_EXERCISE DESCRIPTION:_ Write out again, exactly, the lines below starting at the one with "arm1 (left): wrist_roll" and ending at the one with "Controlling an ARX".
START DATA SEGMENT
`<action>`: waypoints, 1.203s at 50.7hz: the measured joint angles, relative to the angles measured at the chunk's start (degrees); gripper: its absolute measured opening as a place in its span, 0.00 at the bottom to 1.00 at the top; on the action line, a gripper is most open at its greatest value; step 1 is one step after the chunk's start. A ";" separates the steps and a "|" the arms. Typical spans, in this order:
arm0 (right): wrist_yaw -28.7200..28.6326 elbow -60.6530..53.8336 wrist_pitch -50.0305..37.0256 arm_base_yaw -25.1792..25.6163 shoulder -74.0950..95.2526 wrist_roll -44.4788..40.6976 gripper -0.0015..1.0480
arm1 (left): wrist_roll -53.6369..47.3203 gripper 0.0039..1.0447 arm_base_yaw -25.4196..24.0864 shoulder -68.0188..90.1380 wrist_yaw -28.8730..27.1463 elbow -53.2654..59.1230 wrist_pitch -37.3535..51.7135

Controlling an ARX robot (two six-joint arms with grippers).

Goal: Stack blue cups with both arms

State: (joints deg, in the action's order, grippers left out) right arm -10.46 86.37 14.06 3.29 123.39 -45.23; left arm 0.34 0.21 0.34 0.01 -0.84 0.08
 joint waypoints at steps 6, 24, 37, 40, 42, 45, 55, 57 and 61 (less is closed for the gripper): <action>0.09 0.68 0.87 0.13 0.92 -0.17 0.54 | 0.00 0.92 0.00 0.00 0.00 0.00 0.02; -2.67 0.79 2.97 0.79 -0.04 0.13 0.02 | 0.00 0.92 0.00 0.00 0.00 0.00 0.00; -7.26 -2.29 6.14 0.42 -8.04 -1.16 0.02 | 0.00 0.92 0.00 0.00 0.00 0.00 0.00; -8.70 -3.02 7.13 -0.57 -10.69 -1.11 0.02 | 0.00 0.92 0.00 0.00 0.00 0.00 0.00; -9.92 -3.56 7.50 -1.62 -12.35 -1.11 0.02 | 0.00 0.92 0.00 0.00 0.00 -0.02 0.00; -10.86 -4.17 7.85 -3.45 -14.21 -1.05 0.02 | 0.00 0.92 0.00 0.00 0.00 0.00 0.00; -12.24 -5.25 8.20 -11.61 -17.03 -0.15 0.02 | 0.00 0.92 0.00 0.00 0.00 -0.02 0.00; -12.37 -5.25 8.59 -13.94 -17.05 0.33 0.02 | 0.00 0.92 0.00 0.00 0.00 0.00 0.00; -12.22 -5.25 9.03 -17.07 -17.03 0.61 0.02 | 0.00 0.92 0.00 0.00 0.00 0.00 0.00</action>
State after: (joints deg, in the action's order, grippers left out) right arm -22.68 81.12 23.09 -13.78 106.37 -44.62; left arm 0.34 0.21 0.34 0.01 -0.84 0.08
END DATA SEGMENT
_TASK SOLUTION:_
arm1 (left): wrist_roll -53.6369..47.3203 gripper 0.0039..1.0447 arm_base_yaw -25.4196..24.0864 shoulder -68.0188..90.1380 wrist_yaw -28.8730..27.1463 elbow -53.2654..59.1230 wrist_pitch -37.3535..51.7135

Controlling an ARX robot (two six-joint arms with grippers).

That concludes the answer to the exercise.